_WHAT IS NEEDED:_
Return only what lies between the first line of the entries and the line containing "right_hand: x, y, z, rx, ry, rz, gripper", both lines included.

---

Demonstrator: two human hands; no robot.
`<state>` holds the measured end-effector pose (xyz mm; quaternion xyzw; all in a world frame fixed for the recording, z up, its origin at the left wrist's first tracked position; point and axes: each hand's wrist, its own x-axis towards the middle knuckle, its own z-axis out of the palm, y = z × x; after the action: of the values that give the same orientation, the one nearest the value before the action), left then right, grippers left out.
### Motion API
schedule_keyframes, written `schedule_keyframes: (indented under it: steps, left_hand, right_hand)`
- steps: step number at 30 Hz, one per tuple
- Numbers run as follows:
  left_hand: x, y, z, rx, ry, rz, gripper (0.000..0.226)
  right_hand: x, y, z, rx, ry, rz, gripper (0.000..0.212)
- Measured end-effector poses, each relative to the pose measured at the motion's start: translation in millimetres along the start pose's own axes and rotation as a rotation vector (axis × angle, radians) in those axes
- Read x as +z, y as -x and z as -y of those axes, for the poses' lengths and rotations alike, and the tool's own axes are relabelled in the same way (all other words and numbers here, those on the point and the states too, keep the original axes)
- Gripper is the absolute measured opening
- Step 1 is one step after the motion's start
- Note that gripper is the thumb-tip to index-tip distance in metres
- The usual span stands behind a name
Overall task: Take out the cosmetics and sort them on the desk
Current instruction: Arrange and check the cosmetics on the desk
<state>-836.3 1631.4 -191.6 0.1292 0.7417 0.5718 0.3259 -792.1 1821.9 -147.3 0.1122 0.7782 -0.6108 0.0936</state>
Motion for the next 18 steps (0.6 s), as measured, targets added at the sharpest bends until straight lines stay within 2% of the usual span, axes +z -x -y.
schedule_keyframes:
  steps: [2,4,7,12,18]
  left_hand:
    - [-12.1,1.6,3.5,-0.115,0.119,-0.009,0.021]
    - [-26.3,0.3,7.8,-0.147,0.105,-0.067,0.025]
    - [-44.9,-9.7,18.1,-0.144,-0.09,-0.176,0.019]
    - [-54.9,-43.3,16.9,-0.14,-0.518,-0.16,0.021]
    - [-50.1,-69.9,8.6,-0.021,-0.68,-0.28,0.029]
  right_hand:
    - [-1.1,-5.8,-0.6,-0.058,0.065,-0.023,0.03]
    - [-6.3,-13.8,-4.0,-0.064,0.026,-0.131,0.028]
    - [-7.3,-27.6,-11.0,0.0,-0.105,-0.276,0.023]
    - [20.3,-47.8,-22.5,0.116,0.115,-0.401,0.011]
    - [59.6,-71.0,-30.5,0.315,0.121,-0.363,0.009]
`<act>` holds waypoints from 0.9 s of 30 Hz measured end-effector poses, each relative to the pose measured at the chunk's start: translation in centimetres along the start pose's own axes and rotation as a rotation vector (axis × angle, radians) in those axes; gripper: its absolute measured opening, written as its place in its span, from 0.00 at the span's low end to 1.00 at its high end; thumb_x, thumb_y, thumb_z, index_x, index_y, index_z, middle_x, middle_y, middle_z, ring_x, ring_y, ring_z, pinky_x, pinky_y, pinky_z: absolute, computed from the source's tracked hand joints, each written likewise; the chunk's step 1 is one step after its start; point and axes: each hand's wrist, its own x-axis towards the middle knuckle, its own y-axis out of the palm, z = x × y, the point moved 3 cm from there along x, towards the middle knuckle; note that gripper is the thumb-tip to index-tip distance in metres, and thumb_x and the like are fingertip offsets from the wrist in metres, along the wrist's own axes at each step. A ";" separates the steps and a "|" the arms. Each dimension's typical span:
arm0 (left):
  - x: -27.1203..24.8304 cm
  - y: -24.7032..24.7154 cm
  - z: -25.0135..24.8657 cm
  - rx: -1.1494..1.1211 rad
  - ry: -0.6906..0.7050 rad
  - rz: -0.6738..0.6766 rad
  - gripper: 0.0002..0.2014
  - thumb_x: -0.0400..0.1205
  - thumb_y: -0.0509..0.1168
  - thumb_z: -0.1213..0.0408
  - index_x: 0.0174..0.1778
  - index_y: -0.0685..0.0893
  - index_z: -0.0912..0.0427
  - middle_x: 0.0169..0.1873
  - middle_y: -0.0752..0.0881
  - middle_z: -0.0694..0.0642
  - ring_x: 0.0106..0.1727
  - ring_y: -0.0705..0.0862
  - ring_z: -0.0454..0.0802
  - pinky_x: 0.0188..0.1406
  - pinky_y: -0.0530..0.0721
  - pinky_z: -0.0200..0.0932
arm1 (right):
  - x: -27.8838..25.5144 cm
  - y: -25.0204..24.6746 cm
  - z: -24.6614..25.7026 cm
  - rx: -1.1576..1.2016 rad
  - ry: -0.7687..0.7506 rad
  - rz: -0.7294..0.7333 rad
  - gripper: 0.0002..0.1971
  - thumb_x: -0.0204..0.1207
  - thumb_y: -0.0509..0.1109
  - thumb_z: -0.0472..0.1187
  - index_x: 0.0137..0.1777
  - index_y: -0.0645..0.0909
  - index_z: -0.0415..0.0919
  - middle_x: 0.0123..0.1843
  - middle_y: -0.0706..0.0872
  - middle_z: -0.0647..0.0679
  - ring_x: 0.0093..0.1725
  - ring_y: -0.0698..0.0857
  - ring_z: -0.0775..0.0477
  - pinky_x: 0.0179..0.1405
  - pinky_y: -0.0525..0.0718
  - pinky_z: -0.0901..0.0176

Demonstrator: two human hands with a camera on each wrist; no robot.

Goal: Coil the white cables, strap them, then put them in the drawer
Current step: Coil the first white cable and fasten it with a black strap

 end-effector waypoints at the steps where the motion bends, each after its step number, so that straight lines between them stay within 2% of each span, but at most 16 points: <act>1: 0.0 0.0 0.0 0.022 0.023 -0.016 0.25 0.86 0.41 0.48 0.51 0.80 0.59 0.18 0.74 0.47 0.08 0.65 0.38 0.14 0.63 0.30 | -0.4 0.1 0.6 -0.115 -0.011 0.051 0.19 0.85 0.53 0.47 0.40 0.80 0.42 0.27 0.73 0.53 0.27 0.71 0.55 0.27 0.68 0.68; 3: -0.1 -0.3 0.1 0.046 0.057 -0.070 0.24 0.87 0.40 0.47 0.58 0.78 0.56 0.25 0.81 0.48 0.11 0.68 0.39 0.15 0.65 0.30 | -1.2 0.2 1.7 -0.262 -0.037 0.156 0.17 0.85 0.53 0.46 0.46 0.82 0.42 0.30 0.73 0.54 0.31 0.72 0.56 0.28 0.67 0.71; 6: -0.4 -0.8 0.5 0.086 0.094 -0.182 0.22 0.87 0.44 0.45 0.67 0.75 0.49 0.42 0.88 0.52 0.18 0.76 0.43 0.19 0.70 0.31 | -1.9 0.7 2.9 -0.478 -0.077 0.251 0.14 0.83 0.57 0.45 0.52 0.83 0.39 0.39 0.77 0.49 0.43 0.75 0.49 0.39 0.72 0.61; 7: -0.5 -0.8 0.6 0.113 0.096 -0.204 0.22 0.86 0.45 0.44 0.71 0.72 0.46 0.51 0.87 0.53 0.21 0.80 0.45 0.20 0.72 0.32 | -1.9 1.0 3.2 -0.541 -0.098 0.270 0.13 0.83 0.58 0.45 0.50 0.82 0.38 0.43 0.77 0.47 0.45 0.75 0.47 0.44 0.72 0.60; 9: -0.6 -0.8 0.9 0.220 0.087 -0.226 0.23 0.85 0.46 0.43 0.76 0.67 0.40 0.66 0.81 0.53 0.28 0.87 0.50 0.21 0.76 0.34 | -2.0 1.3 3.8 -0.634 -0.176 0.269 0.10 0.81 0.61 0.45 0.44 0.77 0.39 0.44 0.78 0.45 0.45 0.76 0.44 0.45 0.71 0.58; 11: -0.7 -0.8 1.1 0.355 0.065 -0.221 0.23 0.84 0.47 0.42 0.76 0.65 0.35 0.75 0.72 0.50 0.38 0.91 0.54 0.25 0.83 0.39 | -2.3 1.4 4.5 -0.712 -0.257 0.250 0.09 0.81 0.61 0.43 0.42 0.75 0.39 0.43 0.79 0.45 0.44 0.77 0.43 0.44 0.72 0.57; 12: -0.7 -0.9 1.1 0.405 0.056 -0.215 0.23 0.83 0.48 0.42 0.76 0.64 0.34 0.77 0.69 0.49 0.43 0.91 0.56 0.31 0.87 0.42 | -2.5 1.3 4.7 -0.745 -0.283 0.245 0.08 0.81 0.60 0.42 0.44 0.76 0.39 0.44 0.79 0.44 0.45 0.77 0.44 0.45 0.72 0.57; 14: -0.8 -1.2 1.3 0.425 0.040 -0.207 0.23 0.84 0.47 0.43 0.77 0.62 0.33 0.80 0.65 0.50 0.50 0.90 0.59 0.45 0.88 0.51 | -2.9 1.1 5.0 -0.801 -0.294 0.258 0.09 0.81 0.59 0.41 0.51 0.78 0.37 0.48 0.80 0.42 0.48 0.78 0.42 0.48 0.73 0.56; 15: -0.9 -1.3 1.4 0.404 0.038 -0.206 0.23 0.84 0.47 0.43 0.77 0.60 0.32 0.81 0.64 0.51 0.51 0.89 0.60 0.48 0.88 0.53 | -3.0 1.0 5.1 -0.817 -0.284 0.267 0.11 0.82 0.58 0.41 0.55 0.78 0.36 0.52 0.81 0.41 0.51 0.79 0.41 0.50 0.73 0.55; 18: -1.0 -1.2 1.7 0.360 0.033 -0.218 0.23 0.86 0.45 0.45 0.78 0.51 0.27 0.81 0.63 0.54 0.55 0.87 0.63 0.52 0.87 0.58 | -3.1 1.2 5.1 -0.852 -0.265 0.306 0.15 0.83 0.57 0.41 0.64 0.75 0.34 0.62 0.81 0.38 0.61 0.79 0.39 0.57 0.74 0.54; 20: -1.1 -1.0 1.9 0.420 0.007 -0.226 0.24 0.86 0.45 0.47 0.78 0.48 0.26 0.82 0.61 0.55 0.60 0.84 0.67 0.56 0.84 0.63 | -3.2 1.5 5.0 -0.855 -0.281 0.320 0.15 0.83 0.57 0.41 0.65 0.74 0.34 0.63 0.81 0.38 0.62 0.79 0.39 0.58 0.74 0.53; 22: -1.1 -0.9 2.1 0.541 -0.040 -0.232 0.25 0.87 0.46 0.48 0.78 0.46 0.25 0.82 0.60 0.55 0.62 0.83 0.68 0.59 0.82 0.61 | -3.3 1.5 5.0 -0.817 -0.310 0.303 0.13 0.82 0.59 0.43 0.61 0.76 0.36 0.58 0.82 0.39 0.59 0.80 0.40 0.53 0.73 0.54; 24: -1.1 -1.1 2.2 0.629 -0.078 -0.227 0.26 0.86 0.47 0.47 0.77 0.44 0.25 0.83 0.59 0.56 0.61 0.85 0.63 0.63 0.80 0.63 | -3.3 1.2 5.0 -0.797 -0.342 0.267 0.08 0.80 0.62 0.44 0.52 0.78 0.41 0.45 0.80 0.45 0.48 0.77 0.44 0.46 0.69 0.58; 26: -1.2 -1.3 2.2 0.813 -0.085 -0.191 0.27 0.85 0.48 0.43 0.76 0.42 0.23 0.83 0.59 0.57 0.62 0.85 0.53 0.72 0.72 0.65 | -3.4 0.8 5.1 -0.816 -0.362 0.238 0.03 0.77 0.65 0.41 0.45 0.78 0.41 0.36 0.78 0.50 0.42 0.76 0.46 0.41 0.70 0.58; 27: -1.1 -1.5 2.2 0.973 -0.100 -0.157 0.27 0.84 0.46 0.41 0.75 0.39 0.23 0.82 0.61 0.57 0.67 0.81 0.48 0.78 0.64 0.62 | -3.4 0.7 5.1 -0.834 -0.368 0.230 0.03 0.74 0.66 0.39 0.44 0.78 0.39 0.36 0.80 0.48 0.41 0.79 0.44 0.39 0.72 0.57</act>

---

_ANSWER SPACE:_
Demonstrator: two human hands; no robot.
`<state>` holds the measured end-effector pose (xyz mm; quaternion xyzw; all in a world frame fixed for the recording, z up, its origin at the left wrist's first tracked position; point and axes: each hand's wrist, its own x-axis towards the middle knuckle, its own z-axis out of the palm, y = z × x; after the action: of the values that give the same orientation, the one nearest the value before the action), left then right, grippers left out.
### Motion API
schedule_keyframes, written `schedule_keyframes: (indented under it: steps, left_hand, right_hand)`
- steps: step number at 30 Hz, one per tuple
- Numbers run as follows:
  left_hand: x, y, z, rx, ry, rz, gripper (0.000..0.226)
  right_hand: x, y, z, rx, ry, rz, gripper (0.000..0.212)

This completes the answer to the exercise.